3508 Atlantic Ave, Virginia Beach, VA 23451, USA
Login to view our current rates & availability
Engine.com Partner :
231643
SureStay Hotel by Best Western Virginia Beach Royal Clipper is a budget-forward, straightforward place to house a group when the priority is location, predictable basics, and an easy in and out routine. The format works well for crews, sports groups, and wedding guest overflow because you can keep the plan simple, assign rooms in pods, and avoid turning the hotel into a daily coordination project.
Location planning should assume your group will be moving around throughout the day, then returning in waves. Keeping everyone on one property reduces missed meet times and cuts down on “where are you staying” confusion when your headcount gets past 20. A property like this is most effective when the room block is treated like temporary housing, not a vacation schedule that depends on on-site programming.
Rosters are the difference between an organized arrival and a long line of small problems. Send a finalized rooming list in advance with full legal names, arrival dates, departure dates, and notes that actually change placement, such as accessibility needs and quieter room requests for early risers. Designate two onsite contacts, one primary and one backup, then route all changes through those two people. That single rule prevents the front desk from being asked to solve internal group decisions by twenty different travelers.
Arrival flow should be staged in short windows once you get into the 30 to 50+ range. Group the first wave around your onsite lead and a handful of flexible travelers who can absorb minor issues without slowing the rest of the roster. Run the main wave next, sorted by vehicle or shift. Hold a final window for late arrivals so you are not improvising when someone shows up after hours and needs help finding the right room.
Billing is where large check-ins often slow down, especially when incidental authorizations are handled person by person. Engine.com’s Incidental Coverage removes the need for workers to use personal cards for incidental holds at check-in, which keeps the line moving and avoids awkward delays when someone does not have a card available. From the back-office side, this reduces reimbursement noise and the follow-up questions that come in when holds linger after checkout.
Daily operations are easiest when you set one routine and keep it consistent. Pick a single regroup point, set a short daily update window, and push schedule changes through pod leads instead of chasing individuals. Quiet hours should be stated on day one, especially for mixed rosters where some people are on early starts and others return late. Parking and vehicle movement should be handled in writing before arrival, with carpools assigned and a driver list in place so the morning departure does not turn into a scramble.
Checkout should be treated as a controlled exit. Maintain a departure roster throughout the stay, confirm extensions at least two days before planned checkout, and set a hard deadline for reporting room issues while travelers are still onsite. Clean departures reduce billing disputes and keep the coordinator from doing cleanup after the group has already moved on.

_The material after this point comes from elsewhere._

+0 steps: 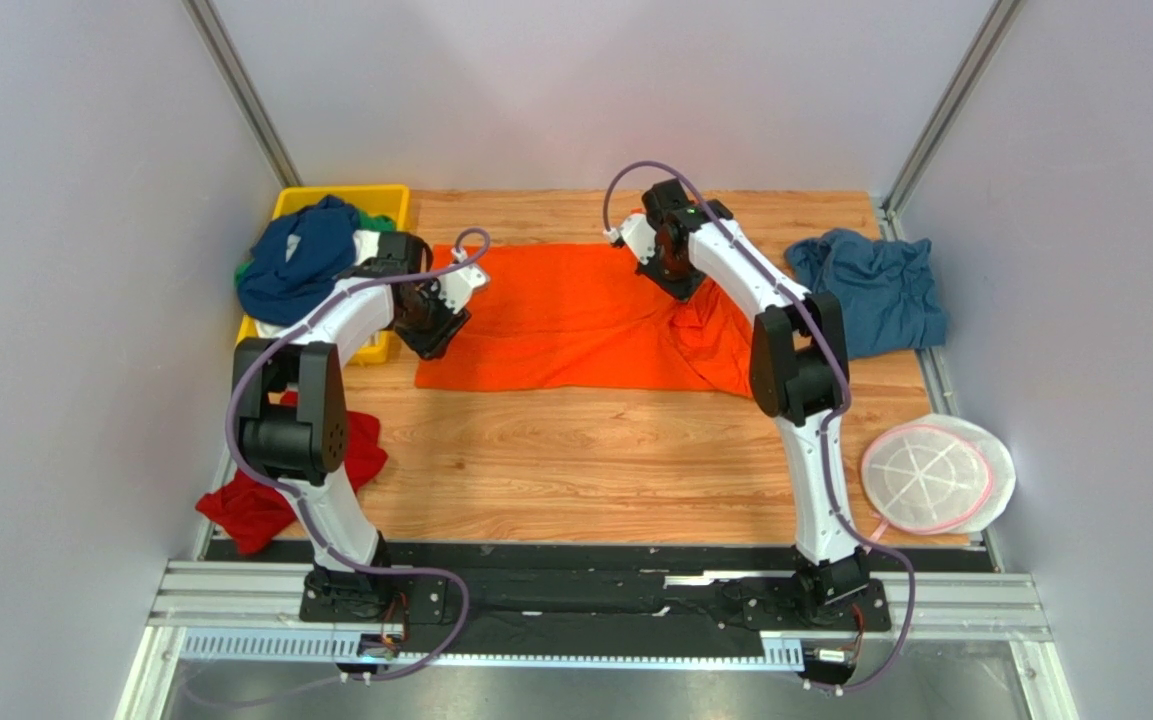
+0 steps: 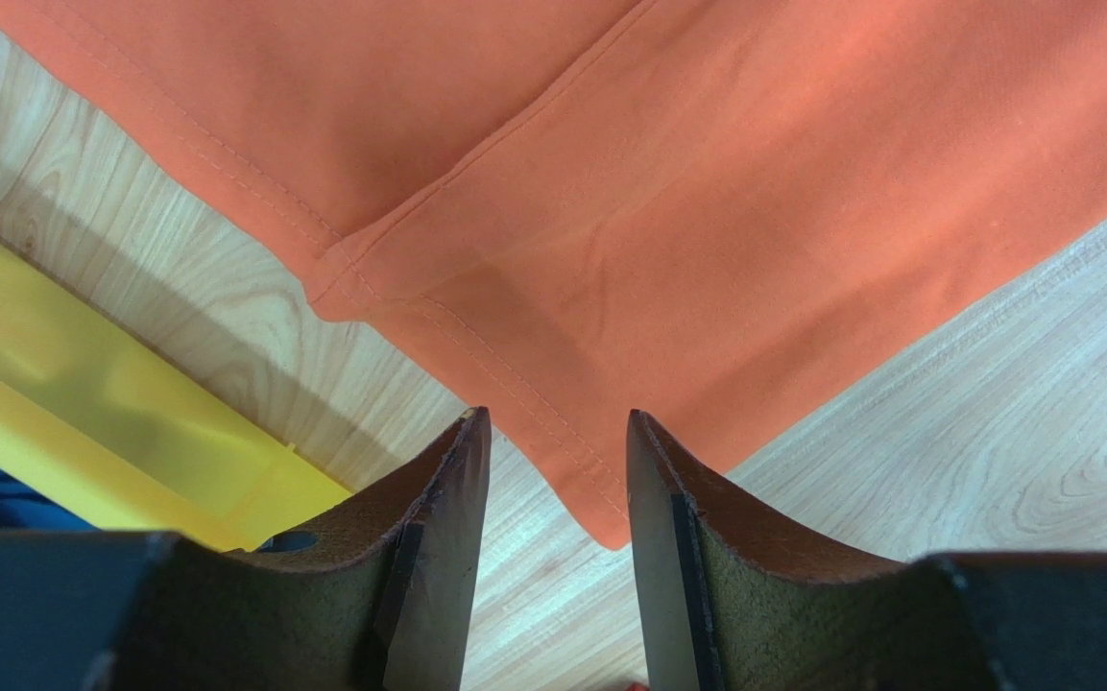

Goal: Fold and stack the t-shirts
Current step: Fold the flattened tshirt in 1/3 of the way

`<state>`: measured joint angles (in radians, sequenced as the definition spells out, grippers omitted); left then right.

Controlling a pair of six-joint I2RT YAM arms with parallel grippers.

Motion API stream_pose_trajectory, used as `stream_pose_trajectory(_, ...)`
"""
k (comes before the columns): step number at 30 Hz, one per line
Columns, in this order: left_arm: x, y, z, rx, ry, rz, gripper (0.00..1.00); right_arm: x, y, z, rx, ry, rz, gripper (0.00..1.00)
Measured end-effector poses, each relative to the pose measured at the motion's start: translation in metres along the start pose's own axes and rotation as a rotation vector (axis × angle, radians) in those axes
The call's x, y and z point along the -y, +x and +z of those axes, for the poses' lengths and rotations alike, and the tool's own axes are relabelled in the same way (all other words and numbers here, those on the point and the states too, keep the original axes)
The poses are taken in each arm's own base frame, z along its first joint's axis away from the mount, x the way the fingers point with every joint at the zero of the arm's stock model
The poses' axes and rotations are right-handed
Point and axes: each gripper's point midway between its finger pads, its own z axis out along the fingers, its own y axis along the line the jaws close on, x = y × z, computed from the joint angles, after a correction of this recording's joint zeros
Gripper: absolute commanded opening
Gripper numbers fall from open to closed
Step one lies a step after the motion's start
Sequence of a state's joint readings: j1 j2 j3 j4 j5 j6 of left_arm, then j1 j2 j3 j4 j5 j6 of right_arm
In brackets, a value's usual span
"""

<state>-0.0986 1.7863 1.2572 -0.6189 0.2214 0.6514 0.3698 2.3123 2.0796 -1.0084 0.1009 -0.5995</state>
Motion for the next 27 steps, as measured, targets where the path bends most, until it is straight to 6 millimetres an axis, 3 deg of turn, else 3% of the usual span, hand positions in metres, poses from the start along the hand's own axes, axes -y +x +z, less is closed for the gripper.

Key hotel features and amenities
Simple, budget-focused stay designed for quick overnight resets and multi-day housing
Front desk workflow that is easier to manage when arrivals are staged and rosters are pre-submitted
Room layouts that support practical routines, sleep, shower, and repeat, with minimal extra steps
Wi-Fi access for group communication, schedule updates, and basic work needs
Parking planning that supports carpools and multiple vehicles when coordinated ahead of time
Common areas that can support brief meetups if you keep them time-boxed and purposeful
Points of interest and attractions within a 2–3 mile radius
Virginia Beach Boardwalk for a clear meet point and an easy navigation landmark
Neptune’s Park and the Neptune Statue area for quick group photos and short downtime
Virginia Beach Fishing Pier for a simple off-hours activity window near the oceanfront
Virginia Museum of Contemporary Art for a structured indoor option when schedules allow
Oceanfront dining corridors for quick team meals without long drive time
Convenience shopping zones for water, snacks, and basic travel needs
The Convention Center area for groups tied to events, competitions, or scheduled programming
Features of interest to group travelers
Pod-based room planning for 15 to 50+ people, with one lead per 8–15 travelers to control questions and changes
Staggered arrival windows grouped by vehicle, shift, or team to reduce front desk bottlenecks
Pre-submitted rooming list using full legal names to reduce check-in delays and name-matching issues
Two-lead escalation model, one primary onsite contact and one backup, limiting who can request swaps or extensions
Parking and unloading plan with assigned carpools and a driver list to reduce first-night confusion
Daily update rhythm that keeps communication centralized and prevents constant one-off calls
Engine.com Incidental Coverage so workers do not need personal cards for incidental holds, improving check-in speed and consistency
Controlled checkout process using a departure roster, planned extensions confirmed early, and issue reporting deadlines to reduce post-stay cleanup
Courtyard by Marriott
What is there more kindly than the feeling between host and guest?